Many more years pass. The descendants of Israel, still in Egypt, are numerous. Joseph, about to die, summons his brothers and urges upon them his conviction that God has certainly not forgotten the promise he made. He elicits from them an assurance that when God does eventually come to their aid, they should exhume his bones and carry them with the people, back to Canaan.
So it comes about that Genesis ends with Joseph’s rehearsal of the patriarchal faith. As it happened, God did come to the aid of Abraham’s descendants in Egypt. God did lead them out of that country with his mighty hand. And he did settle them in the land of Promise.

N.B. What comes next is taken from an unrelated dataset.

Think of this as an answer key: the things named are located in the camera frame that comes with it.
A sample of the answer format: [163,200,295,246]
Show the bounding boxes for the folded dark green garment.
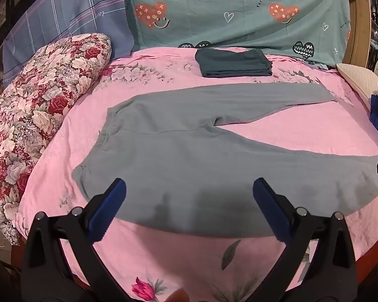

It is for us who come long after Abraham, Jacob and Joseph to question ourselves. What expectation governs our existence? Are we convinced that God will never let the world continue just as it is? Do we believe that inequality, oppression and monstrous unfairness will be judged? Do we think that God will come to our aid; that he will act on behalf of the weak, the poor and the put upon? Or do we think that we must live and die without hope and without meaning?
In the choice that is ours we are perhaps more fortunate than Abraham and his kin. We live on a side of history in which the light of Jesus Christ has shone. Those who were there when Jesus came, who saw and heard him, they said, “Surely, God has come to help his people” (Luke 7:16). This must be our faith too. In the strength of it, we know that he is with us every step of our way, and that he will visit us again. Then all the people will be glad, and everlasting joy will be upon their heads.
“Surely, God will visit you” (Genesis 50: 24,25).